• TASK DIRECTIONS:
What lines of the data hold the string "things"? Copy them all.

• RECORD EXCERPTS:
....................
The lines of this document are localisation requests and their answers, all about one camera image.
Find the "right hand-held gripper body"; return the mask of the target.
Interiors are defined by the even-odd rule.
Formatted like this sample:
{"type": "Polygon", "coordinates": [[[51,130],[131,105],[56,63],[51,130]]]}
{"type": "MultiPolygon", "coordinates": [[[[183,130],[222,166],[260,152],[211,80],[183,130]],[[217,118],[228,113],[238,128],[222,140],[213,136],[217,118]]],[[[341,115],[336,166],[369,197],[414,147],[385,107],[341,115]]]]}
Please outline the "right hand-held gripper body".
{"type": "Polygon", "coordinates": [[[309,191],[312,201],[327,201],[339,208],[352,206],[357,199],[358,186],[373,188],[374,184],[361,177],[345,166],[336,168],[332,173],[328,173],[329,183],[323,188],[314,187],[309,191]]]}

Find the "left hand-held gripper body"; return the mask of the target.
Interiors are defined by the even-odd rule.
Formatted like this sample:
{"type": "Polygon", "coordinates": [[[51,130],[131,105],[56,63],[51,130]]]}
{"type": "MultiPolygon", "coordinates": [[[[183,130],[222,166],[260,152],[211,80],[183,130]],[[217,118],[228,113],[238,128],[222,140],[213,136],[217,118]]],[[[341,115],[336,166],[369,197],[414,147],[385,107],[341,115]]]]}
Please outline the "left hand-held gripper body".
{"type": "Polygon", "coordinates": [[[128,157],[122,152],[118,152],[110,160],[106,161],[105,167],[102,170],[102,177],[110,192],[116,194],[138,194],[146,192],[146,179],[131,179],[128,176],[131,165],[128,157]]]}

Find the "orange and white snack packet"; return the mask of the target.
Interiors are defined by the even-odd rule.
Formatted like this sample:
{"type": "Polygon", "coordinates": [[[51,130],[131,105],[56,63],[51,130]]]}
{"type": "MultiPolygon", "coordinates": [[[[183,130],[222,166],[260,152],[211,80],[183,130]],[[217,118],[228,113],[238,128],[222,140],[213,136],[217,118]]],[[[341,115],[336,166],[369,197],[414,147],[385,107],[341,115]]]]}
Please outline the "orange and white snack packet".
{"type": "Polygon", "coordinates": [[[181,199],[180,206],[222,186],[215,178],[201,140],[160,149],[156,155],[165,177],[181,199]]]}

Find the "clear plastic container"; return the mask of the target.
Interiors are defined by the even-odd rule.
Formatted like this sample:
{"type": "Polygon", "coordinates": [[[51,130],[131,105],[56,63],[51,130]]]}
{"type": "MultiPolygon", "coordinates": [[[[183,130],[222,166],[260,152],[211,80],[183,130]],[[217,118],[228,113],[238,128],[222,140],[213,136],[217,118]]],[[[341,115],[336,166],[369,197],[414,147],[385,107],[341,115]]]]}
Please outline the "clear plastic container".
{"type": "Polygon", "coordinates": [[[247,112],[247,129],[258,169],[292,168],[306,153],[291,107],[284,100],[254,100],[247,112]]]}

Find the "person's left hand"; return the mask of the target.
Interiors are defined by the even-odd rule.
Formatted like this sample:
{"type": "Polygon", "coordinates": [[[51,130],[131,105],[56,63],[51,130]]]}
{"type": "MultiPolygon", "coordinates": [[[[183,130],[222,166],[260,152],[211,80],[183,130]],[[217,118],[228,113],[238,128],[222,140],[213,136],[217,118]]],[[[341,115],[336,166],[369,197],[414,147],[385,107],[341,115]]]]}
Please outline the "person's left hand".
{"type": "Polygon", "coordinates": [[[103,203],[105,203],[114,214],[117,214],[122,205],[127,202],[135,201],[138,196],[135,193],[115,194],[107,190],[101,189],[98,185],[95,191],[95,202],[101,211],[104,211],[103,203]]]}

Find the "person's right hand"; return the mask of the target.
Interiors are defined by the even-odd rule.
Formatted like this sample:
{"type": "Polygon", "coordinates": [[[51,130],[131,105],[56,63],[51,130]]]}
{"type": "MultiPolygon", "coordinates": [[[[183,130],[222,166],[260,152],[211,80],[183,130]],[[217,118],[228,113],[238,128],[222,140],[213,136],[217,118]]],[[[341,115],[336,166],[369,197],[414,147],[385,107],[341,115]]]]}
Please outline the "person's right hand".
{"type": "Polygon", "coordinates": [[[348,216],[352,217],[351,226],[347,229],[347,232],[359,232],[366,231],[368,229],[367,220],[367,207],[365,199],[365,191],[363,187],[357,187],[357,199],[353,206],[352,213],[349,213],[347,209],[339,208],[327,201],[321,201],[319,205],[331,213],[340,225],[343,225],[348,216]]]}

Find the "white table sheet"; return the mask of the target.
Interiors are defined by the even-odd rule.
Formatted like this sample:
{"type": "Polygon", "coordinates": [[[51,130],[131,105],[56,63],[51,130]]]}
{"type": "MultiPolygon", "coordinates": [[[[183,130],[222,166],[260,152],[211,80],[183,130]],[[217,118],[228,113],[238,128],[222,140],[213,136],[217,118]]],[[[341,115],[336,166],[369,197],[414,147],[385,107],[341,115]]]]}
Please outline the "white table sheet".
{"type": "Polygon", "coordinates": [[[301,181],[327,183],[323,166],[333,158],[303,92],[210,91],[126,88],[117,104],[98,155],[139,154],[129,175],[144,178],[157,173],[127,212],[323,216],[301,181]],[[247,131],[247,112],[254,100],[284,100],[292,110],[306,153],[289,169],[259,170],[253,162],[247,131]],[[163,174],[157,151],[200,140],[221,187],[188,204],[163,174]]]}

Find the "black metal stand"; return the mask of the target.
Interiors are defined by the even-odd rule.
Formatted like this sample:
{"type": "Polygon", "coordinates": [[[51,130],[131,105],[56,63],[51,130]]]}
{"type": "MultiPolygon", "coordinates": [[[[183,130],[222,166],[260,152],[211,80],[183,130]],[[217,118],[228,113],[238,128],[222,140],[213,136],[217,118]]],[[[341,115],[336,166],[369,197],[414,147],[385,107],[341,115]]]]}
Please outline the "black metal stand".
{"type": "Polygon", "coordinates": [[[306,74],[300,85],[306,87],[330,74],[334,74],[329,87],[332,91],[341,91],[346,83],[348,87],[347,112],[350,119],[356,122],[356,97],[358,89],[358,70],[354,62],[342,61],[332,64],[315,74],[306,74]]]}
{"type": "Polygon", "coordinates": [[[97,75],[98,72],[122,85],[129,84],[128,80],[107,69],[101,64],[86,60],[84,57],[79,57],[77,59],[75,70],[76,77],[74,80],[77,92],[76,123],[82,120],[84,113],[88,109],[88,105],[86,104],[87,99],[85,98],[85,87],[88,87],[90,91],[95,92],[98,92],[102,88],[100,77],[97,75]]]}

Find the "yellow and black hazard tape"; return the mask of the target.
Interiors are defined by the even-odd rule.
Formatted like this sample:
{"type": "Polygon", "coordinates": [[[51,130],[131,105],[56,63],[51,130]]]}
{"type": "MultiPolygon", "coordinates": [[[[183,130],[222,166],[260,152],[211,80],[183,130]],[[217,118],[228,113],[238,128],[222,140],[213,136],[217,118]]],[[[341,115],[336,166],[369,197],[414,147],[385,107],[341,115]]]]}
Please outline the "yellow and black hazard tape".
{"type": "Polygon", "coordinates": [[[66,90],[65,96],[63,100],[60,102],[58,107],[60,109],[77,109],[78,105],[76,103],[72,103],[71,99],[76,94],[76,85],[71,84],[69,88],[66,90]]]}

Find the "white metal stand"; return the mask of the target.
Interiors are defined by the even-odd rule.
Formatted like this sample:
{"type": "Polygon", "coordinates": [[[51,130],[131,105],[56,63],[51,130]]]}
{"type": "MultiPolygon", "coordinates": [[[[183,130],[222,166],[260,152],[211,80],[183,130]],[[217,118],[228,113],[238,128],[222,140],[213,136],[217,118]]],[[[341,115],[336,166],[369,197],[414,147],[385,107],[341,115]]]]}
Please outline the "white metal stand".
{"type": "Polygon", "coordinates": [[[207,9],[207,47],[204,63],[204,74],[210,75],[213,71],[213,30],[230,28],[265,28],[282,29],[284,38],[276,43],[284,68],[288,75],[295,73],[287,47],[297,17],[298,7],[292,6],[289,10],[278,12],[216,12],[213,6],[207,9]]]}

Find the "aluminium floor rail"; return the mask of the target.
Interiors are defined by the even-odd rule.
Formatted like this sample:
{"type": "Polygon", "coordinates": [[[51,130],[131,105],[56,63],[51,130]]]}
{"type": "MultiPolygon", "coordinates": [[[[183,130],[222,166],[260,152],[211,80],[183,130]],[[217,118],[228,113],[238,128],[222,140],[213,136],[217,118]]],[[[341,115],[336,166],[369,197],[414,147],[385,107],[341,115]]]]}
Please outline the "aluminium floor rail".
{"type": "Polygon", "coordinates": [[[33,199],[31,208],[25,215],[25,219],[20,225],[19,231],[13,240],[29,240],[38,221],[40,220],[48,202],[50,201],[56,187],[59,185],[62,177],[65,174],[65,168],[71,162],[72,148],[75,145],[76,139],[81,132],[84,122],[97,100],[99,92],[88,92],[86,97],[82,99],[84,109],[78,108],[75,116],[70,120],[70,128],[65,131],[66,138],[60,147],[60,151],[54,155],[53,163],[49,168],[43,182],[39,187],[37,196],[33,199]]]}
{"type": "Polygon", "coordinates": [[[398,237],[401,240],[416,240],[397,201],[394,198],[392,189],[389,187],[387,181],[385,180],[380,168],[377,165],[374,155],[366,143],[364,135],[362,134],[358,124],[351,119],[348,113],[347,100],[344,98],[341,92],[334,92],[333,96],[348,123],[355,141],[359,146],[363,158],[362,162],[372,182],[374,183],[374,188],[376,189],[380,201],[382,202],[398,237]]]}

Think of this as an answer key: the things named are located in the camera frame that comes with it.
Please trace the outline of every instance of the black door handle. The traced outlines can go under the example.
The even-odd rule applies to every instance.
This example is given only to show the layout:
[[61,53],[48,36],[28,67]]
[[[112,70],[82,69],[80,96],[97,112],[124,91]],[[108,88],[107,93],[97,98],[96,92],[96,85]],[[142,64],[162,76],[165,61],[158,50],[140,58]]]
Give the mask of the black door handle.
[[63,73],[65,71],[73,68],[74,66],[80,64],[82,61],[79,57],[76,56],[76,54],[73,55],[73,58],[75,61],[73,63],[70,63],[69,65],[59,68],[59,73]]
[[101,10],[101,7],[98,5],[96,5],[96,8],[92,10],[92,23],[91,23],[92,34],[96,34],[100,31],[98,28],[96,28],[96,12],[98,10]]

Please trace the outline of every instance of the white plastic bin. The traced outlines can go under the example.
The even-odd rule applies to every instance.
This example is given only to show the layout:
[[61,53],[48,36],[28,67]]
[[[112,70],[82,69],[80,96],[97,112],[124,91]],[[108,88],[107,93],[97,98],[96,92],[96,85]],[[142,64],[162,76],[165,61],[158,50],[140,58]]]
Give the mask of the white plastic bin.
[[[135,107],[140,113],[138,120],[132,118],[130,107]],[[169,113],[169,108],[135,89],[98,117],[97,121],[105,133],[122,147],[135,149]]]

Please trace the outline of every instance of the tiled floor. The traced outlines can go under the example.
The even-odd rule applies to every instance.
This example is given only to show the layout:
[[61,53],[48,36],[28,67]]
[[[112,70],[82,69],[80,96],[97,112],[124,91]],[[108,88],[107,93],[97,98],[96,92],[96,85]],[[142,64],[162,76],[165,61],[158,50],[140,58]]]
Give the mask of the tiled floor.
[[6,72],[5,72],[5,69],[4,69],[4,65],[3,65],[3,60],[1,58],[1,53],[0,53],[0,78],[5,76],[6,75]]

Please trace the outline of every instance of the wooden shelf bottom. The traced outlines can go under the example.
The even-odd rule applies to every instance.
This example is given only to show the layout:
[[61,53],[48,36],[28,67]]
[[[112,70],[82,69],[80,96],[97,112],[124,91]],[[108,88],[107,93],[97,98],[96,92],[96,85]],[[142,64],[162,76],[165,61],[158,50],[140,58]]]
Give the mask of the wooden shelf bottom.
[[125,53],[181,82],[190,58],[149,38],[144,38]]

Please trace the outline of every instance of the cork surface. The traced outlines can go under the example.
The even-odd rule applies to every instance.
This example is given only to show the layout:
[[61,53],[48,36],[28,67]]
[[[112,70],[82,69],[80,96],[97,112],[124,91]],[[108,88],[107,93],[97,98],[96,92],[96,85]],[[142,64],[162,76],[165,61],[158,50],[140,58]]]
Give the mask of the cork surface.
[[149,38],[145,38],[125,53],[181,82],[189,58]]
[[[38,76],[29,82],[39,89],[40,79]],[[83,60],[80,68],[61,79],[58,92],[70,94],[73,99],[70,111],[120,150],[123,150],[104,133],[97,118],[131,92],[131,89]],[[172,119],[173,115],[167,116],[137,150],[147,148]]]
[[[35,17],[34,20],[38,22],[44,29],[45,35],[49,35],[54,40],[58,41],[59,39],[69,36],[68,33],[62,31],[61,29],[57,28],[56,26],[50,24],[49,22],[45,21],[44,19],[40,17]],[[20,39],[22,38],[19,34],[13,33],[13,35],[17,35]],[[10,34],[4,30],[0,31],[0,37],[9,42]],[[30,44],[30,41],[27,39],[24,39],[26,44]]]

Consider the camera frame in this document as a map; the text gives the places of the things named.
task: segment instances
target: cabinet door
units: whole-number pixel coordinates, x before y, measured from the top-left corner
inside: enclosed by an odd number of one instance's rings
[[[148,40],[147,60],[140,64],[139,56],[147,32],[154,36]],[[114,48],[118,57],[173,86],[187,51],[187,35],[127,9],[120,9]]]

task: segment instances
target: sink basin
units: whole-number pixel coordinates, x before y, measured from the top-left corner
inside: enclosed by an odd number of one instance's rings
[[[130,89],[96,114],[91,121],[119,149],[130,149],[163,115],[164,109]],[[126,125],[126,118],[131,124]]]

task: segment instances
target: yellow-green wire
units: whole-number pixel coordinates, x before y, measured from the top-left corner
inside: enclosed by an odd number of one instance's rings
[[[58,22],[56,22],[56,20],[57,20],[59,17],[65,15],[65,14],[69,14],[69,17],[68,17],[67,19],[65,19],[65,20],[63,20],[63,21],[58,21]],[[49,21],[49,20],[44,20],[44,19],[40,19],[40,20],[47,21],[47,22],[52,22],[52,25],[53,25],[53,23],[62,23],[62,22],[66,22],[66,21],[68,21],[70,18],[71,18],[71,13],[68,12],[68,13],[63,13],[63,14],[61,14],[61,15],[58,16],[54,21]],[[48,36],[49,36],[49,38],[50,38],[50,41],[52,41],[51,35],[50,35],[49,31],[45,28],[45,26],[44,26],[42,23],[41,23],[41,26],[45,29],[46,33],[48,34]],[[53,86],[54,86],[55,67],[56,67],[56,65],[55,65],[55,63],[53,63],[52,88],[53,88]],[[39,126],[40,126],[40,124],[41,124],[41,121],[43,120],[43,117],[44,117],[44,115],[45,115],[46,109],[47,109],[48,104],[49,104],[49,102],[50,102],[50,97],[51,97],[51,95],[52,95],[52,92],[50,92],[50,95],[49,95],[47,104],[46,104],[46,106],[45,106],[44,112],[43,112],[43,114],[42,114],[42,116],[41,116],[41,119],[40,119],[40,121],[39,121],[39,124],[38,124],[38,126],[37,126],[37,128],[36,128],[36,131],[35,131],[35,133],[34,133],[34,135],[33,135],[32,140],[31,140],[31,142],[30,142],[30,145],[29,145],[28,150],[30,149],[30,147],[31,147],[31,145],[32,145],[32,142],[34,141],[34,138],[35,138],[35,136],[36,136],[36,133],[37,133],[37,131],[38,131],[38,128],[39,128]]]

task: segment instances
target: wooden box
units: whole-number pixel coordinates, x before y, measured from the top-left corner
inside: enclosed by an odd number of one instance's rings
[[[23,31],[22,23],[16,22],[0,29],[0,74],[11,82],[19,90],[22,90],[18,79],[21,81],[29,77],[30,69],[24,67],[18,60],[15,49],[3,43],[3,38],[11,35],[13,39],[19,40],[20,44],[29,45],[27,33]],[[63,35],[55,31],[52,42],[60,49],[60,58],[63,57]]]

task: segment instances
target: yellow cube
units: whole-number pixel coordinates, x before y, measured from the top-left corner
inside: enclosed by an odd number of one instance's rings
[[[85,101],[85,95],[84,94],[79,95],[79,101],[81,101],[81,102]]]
....................
• RESULT OF THE EXERCISE:
Think of this as an answer key: the things named are located in the camera frame that comes with it.
Consider the camera frame in this document as a map; the text gives the places of the things named.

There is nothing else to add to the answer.